Regular Expressions

Verify and Extract Login from an Email Address

regex lazy_static cat-text-processing

Validates that an email address is formatted correctly, and extracts everything before the @ symbol.

use lazy_static::lazy_static;
use regex::Regex;

fn extract_login(input: &str) -> Option<&str> {
    lazy_static! {
        static ref RE: Regex = Regex::new(
            r"(?x)
            ^(?P<login>[^@\s]+)@
            ([[:word:]]+\.)*
            [[:word:]]+$
            "
        )
        .unwrap();
    }
    RE.captures(input)
        .and_then(|cap| cap.name("login").map(|login| login.as_str()))
}

fn main() {
    let login = extract_login(r"I❤email@example.com");
    println!("{:?}", login);
    assert_eq!(login, Some(r"I❤email"));

    let login = extract_login(r"sdf+sdsfsd.as.sdsd@jhkk.d.rl");
    println!("{:?}", login);
    assert_eq!(login, Some(r"sdf+sdsfsd.as.sdsd"));

    assert_eq!(extract_login(r"More@Than@One@at.com"), None);
    assert_eq!(extract_login(r"Not an email@email"), None);
}

Extract a list of Unique #hashtags from a Text

regex lazy_static cat-text-processing

Extracts, sorts, and deduplicates list of hashtags from text.

The hashtag regex given here only catches Latin hashtags that start with a letter. The complete Twitter hashtag regextwitter-hashtag-regex is much more complicated.

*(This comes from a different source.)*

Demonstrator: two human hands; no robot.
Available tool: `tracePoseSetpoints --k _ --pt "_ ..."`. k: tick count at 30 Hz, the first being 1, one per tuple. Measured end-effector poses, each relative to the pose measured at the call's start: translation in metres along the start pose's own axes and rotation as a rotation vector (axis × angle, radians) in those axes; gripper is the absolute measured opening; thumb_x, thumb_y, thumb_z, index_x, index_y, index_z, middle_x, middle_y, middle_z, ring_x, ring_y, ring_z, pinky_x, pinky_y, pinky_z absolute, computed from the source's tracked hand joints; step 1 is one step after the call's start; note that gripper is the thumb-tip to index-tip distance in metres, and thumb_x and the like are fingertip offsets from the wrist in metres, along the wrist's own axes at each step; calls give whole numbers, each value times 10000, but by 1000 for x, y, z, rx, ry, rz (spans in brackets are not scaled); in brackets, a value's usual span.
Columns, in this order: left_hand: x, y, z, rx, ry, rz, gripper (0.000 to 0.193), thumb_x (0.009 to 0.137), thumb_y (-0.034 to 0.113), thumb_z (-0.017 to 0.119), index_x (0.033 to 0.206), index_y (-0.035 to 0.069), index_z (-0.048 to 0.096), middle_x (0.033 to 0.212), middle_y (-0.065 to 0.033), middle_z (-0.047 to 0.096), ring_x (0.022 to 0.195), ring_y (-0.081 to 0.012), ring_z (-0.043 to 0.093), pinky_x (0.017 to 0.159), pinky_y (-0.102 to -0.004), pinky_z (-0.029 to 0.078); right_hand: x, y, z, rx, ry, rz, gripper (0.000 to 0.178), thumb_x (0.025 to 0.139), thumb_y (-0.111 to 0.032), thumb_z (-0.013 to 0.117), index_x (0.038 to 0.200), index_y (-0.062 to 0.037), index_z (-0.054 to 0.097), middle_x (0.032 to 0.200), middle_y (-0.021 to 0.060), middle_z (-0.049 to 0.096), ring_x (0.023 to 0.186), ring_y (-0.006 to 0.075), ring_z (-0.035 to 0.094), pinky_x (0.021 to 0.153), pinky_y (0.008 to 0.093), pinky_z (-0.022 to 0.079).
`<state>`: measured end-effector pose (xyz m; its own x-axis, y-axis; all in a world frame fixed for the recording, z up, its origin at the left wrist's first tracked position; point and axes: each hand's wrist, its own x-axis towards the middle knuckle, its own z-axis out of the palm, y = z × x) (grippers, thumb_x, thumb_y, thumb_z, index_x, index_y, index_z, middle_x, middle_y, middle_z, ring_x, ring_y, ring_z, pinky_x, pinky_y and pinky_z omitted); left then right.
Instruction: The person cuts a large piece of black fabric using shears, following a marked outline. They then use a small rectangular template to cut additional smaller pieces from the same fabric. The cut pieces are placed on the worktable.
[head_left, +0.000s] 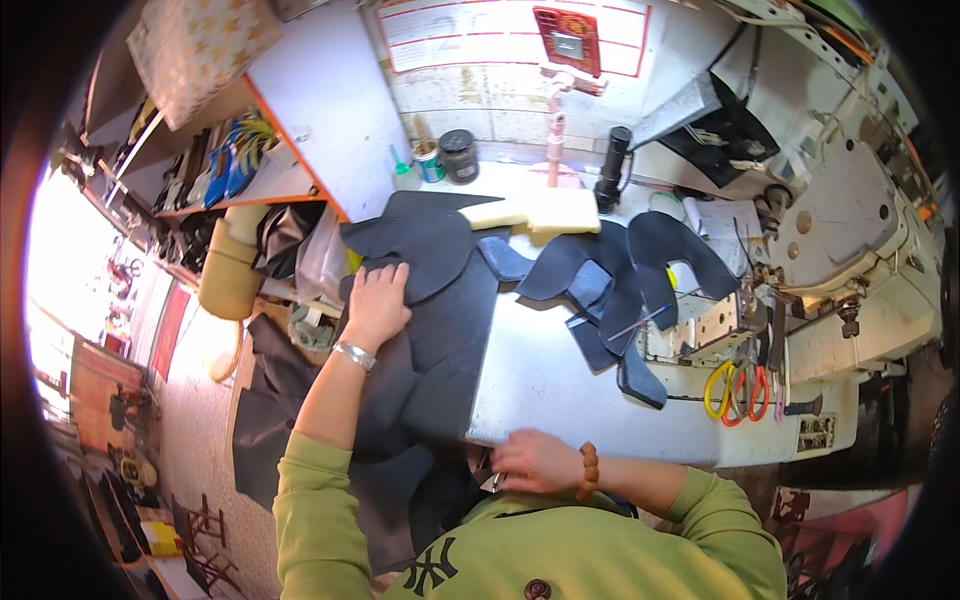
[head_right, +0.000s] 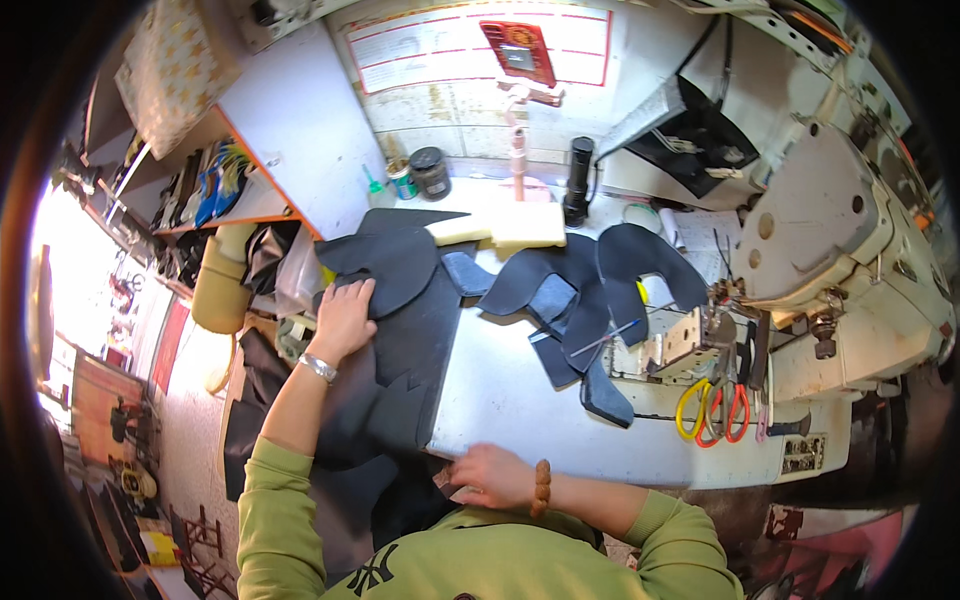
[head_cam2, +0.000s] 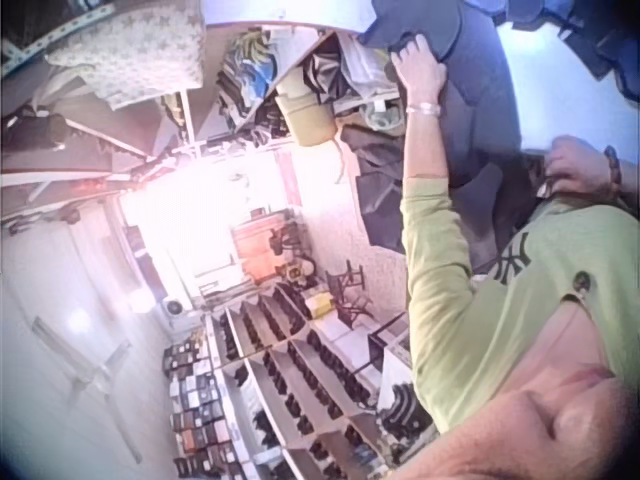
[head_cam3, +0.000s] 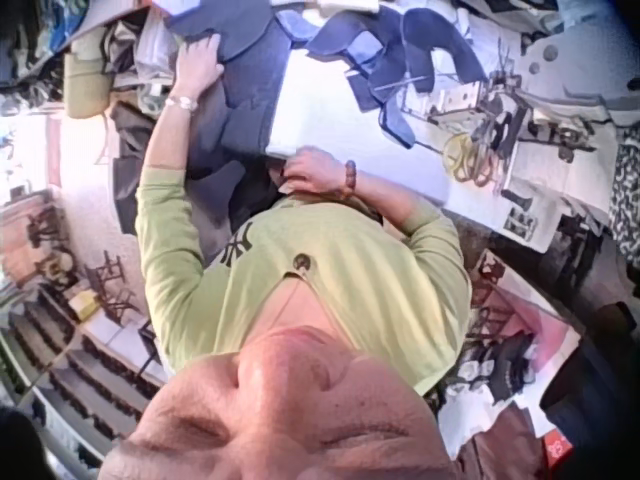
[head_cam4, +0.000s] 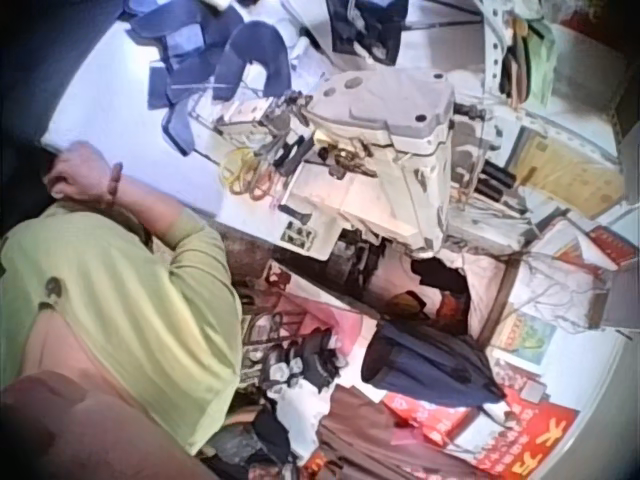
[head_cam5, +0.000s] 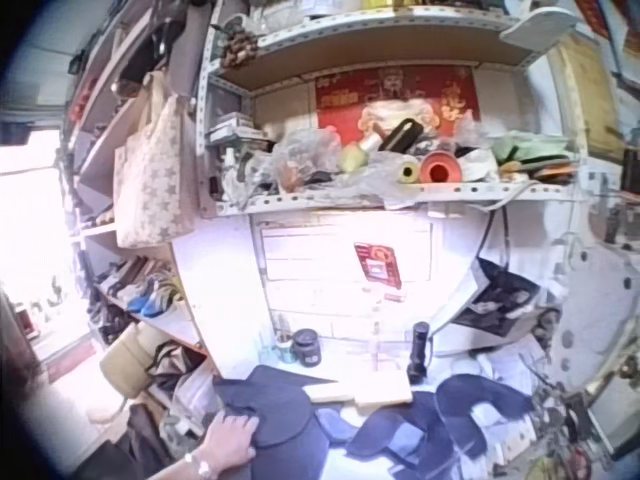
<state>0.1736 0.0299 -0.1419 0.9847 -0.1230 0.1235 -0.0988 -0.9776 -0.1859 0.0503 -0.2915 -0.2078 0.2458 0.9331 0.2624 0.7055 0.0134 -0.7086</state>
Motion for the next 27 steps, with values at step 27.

use std::collections::HashSet;

use lazy_static::lazy_static;
use regex::Regex;

fn extract_hashtags(text: &str) -> HashSet<&str> {
    lazy_static! {
        static ref HASHTAG_REGEX: Regex =
            Regex::new(r"\#[a-zA-Z][0-9a-zA-Z_]*").unwrap();
    }
    HASHTAG_REGEX
        .find_iter(text)
        .map(|mat| mat.as_str())
        .collect()
}

fn main() {
    let tweet = "Hey #world, I just got my new #dog, say hello to Till. #dog #forever #2 #_ ";
    let tags = extract_hashtags(tweet);
    println!("{:?}", tags);
    assert!(
        tags.contains("#dog")
            && tags.contains("#forever")
            && tags.contains("#world")
    );
    assert_eq!(tags.len(), 3);
}

Extract Phone Numbers from Text

regex cat-text-processing

Processes a string of text using regex::Regex::captures_iter⮳ to capture multiple phone numbers. The example here is for US convention phone numbers.

use std::fmt;

use anyhow::Result;
use regex::Regex;

struct PhoneNumber<'a> {
    area: &'a str,
    exchange: &'a str,
    subscriber: &'a str,
}

impl fmt::Display for PhoneNumber<'_> {
    fn fmt(&self, f: &mut fmt::Formatter) -> fmt::Result {
        write!(f, "1 ({}) {}-{}", self.area, self.exchange, self.subscriber)
    }
}

fn main() -> Result<()> {
    let phone_text = "
    +1 505 881 9292 (v) +1 505 778 2212 (c) +1 505 881 9297 (f)
    (202) 991 9534
    Alex 5553920011
    1 (800) 233-2010
    1.299.339.1020";

    let re = Regex::new(
        r#"(?x)
          (?:\+?1)?                       # Country Code Optional
          [\s\.]?
          (([2-9]\d{2})|\(([2-9]\d{2})\)) # Area Code
          [\s\.\-]?
          ([2-9]\d{2})                    # Exchange Code
          [\s\.\-]?
          (\d{4})                         # Subscriber Number"#,
    )?;

    let phone_numbers = re.captures_iter(phone_text).filter_map(|cap| {
        let groups = (cap.get(2).or(cap.get(3)), cap.get(4), cap.get(5));
        match groups {
            (Some(area), Some(ext), Some(sub)) => Some(PhoneNumber {
                area: area.as_str(),
                exchange: ext.as_str(),
                subscriber: sub.as_str(),
            }),
            _ => None,
        }
    });

    assert_eq!(
        phone_numbers.map(|m| m.to_string()).collect::<Vec<_>>(),
        vec![
            "1 (505) 881-9292",
            "1 (505) 778-2212",
            "1 (505) 881-9297",
            "1 (202) 991-9534",
            "1 (555) 392-0011",
            "1 (800) 233-2010",
            "1 (299) 339-1020",
        ]
    );

    Ok(())
}

Filter a log File by Matching Multiple Regular Expressions

regex cat-text-processing

Reads a file named application.log and only outputs the lines containing “version X.X.X”, some IP address followed by port 443 (e.g. “192.168.0.1:443”), or a specific warning.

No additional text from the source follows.